Когда они достигли места, где Машег свернул на восток, то обнаружили, что преследователи разделились. Одна группа продолжала двигаться на север, вторая свернула навстречу солнцу, «выиграв» у хузар дюжину верст. Это было не страшно. Больше степняки делиться не станут. Хузары преподали им слишком хороший урок. Печенеги не рискнут выступить против них без серьезного численного преимущества.

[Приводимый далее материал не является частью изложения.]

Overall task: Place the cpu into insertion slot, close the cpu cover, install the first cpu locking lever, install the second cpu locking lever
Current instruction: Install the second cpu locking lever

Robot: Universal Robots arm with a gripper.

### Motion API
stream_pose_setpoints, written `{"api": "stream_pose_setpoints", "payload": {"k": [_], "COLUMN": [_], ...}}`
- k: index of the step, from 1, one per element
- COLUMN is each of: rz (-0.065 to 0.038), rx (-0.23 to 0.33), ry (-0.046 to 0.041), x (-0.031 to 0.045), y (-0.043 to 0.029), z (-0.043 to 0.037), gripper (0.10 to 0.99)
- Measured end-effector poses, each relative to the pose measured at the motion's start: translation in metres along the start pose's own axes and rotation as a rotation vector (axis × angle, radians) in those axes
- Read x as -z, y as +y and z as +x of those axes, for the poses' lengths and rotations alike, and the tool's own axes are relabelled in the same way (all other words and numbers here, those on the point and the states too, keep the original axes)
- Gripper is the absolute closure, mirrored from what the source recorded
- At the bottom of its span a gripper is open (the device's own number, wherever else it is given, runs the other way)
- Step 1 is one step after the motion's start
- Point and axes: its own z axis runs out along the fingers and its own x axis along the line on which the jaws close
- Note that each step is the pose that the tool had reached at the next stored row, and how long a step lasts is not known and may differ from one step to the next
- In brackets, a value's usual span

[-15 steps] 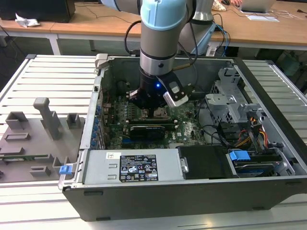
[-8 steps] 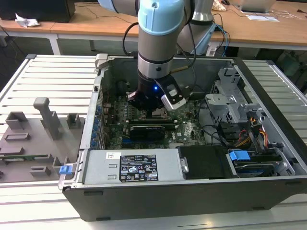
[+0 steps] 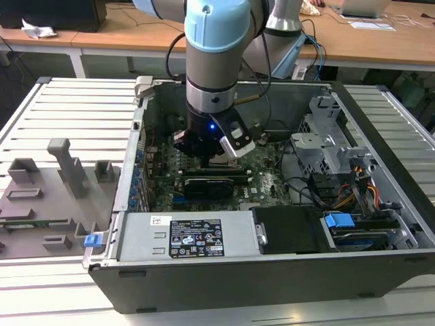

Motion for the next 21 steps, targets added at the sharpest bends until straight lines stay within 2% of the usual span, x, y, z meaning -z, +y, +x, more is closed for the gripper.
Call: {"api": "stream_pose_setpoints", "payload": {"k": [9, 14, 21], "rz": [-0.013, -0.032, -0.045], "rx": [0.000, 0.000, 0.000], "ry": [-0.0012, -0.0031, -0.0041], "x": [-0.0130, -0.0164, -0.0194], "y": [-0.0019, -0.0025, -0.0028], "z": [0.0002, 0.0015, 0.0052], "gripper": [0.980, 0.980, 0.980]}}
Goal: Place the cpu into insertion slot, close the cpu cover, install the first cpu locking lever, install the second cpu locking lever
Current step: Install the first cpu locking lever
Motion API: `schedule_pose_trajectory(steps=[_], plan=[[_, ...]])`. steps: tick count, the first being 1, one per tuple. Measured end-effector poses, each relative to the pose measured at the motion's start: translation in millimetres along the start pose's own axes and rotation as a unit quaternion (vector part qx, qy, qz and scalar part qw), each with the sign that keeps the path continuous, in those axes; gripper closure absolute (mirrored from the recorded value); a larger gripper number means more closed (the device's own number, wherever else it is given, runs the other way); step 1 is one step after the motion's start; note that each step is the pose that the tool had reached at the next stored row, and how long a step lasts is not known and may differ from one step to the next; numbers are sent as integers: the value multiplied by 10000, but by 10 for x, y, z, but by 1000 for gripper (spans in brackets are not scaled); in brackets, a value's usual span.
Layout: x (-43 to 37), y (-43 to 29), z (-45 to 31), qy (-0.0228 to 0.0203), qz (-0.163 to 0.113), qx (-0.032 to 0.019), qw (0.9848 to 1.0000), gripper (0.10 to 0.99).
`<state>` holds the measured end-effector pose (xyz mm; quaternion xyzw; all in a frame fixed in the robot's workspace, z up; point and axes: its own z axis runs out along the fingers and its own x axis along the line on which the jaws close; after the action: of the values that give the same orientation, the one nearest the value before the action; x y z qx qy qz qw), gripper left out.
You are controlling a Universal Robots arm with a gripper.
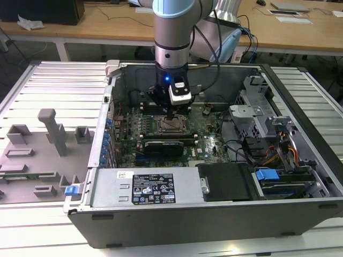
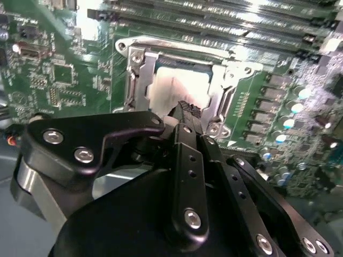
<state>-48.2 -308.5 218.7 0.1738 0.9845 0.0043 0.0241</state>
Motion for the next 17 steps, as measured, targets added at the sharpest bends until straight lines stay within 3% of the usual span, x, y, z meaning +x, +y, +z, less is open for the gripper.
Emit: schedule_pose_trajectory(steps=[4, 7, 12, 17], plan=[[-1, -3, 0, 1, -21, 0, 10000, 980], [-1, -3, 0, -3, -219, 10, 9998, 980], [-78, 21, 8, 41, -381, 72, 9992, 980], [-107, -3, 10, 63, -539, 164, 9984, 980]])
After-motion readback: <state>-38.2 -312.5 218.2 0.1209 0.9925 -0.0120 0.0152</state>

Еще несколько верст – и разведчики опять сошли с тропы. Укрылись за старым курганом, приготовились.

Ждали недолго. Отряд, дошедший до «тупика», возвращался галопом. Печенеги проскакали в половине стрелища от залегших разведчиков. Но те стрелять не стали. Вот если бы печенеги были повнимательней и обнаружили их, тогда пришлось бы драться. Но степняки, «вытянувшие пустышку», слишком торопились соединиться со своими.

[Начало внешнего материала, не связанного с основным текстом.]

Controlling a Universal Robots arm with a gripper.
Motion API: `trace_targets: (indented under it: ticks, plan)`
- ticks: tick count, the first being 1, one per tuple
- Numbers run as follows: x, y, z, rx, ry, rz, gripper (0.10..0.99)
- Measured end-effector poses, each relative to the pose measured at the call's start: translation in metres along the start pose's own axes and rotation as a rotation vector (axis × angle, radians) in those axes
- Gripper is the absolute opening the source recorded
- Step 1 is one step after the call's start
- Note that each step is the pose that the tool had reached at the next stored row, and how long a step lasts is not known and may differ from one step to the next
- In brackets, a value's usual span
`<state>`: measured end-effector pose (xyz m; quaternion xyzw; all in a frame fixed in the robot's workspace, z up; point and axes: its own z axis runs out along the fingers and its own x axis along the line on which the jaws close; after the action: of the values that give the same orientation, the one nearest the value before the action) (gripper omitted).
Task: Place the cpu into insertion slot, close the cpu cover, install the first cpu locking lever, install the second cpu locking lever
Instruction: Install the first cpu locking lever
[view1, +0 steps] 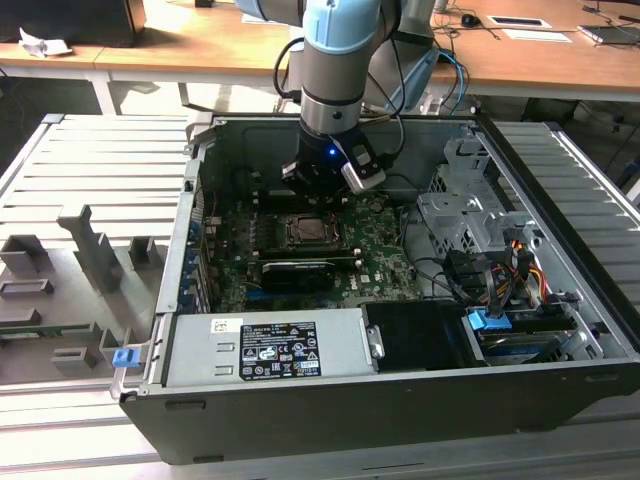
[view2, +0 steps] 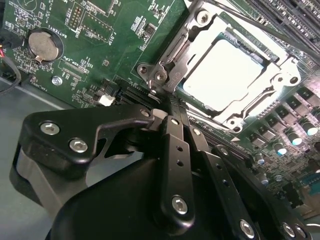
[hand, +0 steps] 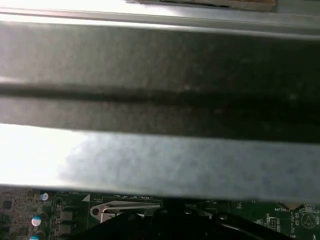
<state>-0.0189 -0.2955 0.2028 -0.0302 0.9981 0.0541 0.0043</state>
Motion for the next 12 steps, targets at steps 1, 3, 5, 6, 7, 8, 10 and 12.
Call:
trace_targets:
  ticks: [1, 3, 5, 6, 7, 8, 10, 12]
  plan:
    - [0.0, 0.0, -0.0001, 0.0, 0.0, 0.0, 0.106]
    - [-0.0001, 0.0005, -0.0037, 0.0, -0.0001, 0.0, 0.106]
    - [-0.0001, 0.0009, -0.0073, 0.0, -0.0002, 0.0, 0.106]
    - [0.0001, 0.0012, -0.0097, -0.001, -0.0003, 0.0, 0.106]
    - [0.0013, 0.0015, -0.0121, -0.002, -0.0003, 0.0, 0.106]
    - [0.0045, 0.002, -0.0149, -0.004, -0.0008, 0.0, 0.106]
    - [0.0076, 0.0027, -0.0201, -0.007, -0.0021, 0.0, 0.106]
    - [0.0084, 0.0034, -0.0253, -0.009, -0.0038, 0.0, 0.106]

Когда топот копыт стих, разведчики поднялись и двинулись на север. Закладывая петли, они потеряли полдня. Но Машег не сомневался, что, распутывая следы, печенеги истратят еще больше времени. Если вообще сумеют их распутать. А разведчики тем временем спокойно выедут на дорогу и до темноты пройдут еще верст двадцать.

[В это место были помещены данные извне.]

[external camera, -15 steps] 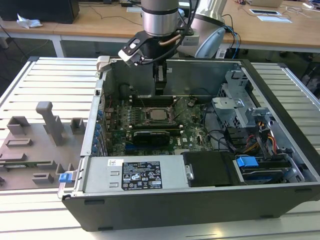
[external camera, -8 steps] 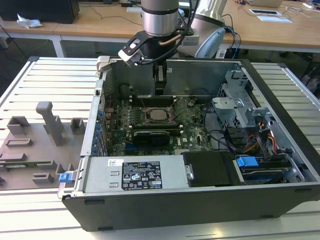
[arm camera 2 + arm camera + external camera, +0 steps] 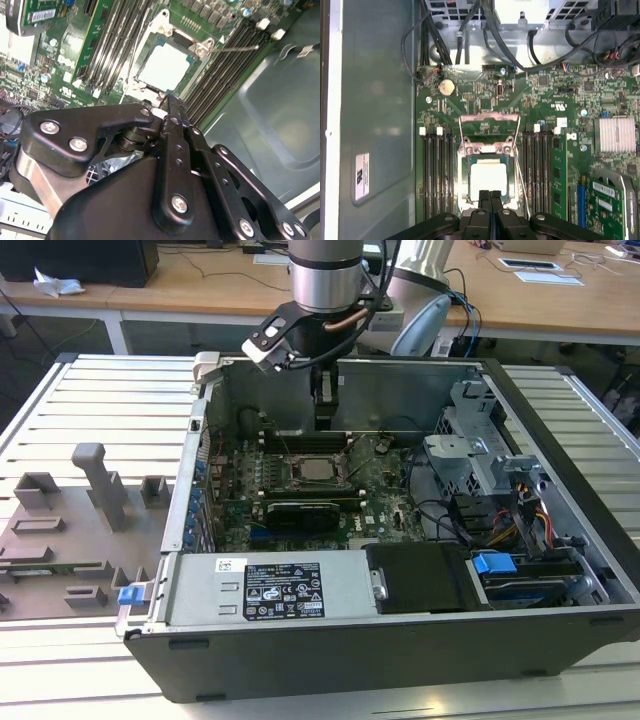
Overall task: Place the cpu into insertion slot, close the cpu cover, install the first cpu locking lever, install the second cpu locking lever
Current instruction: 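Close the cpu cover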
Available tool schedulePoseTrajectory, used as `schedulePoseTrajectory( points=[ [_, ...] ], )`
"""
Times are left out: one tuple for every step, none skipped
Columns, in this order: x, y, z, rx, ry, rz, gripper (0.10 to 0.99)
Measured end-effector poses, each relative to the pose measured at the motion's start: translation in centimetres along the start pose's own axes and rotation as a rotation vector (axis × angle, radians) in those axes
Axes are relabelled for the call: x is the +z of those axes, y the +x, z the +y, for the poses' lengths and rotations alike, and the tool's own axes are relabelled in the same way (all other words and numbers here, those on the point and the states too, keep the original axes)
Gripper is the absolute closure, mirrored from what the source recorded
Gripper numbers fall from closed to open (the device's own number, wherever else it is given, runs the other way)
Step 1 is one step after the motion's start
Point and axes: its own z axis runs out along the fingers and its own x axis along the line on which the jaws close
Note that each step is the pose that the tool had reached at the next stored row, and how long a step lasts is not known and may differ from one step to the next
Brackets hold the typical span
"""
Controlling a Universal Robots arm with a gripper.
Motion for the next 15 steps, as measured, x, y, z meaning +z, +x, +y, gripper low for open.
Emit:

Заночевали, свернув с дороги, у речки. Машег предпочел бы идти и ночью, чтобы уж наверняка оторваться от погони (имея по паре заводных, разведчики могли себе это позволить), но Шуйка совсем выдохся. Древлянин, хоть и был такой же невысокий и тонкокостный, как печенеги, но родился все же не в степи, а в лесу и спать в седле не умел. Нет так нет. Трава у реки густая и сочная, а отдохнувшие сытые лошади бегут веселей. Наверстают потерянное.

Дозорного не выставляли, зато встали чуть свет. Перекусили, скормили коням остатки овса, чтоб резвее бежали, – и тронулись.

Ехали по дороге – так быстрее. В высокой траве коней рысью не пустишь: только шагом или галопом. На первом же взгорке Машег встал на седло, огляделся… и увидел позади пыль. Правда, далеко.

Это было неприятно. Неужели степняки так быстро разобрались с Машеговыми хитростями? Или это кто-то другой, случайный?

Подождать и поглядеть, кто? Рискованно. А если это все-таки печенеги, то можно ли при таком раскладе догонять своих? Не лучше ли взять в сторону и увести погоню?

Право решать принадлежало Машегу. Он – старший. Машег решил так: с дороги сойти, пересечь вброд речку и дальше идти противоположным, более высоким берегом. И не особенно торопиться. Пусть преследователи подойдут поближе.

Так и сделали.

К полудню пыльный столб был виден уже совсем хорошо, и стало понятно, что это не какие-нибудь купцы с товарами. Те идут медленнее.

Это было плохое известие. Зато было и хорошее. Впереди замаячила рощица. Небольшая, но достаточная, чтобы укрыться лучше, чем в траве.

Когда солнце перевалило через зенит, разведчики въехали в тень деревьев.

Ручеек, образованный бьющим из земли ключом, стекал в реку. Наполнили фляги, смочили губы. Перед боем нельзя пить больше пары глотков.

– Ждем,– решил Машег.

Шуйка вскарабкался на дерево – и тут же очень проворно съехал вниз.

– Худое дело,– сообщил он.– Идут двумя отрядами. Один – по дороге пылит, второй точь-в-точь по нашему следу. С собачками.

– Много их? – в один голос спросили хузары.

– Десятка по два.

Много. И прятаться при таком раскладе не имело смысла.

– Может, тут засядем? – предложил Шуйка, которому эта рощица представлялась более надежной, чем голая степь.

– Нет,– покачал головой Машег.– Не устоим.

– А может… я один? – не очень уверенно предложил древлянин.– Собачек побью – вы и оторветесь.

– А ты?

– А я… Как-нибудь. Не боись: живым не дамся!

Хузары переглянулись. Ни Рахуг, ни Машег не смогли бы вот так вот по собственному почину принять смерть.

Машег подумал немного…

Без Шуйки они с Рахугом точно бы ушли. Раньше он так бы и поступил. Машег – хузарин чистой крови, Шуйка – безродный славянин, никто. Но теперь они все – варяги. А варяги без крайней нужды своих не бросают.

– Насчет собачек – мысль верная,– согласился Машег.– А поступим так: подпустим поближе, псов побьем. И пацинаков, тьфу, печенегов побьем, сколь успеем. И уходим от дороги прочь. Здесь тракт петлю делает, а мы срежем. И этих собьем, и наших опередим.

– А оторвемся? – с сомнением спросил Шуйка.

– Оторвемся! Кони отдохнули, степь тут холмистая. Оторвемся, ничего. Лезь, Шуйка, на дерево и говори, как там чего.

Древлянин вскарабкался наверх.

– Идут,– сообщил он.– Те, что на тракте, вперед ушли, а эти идут!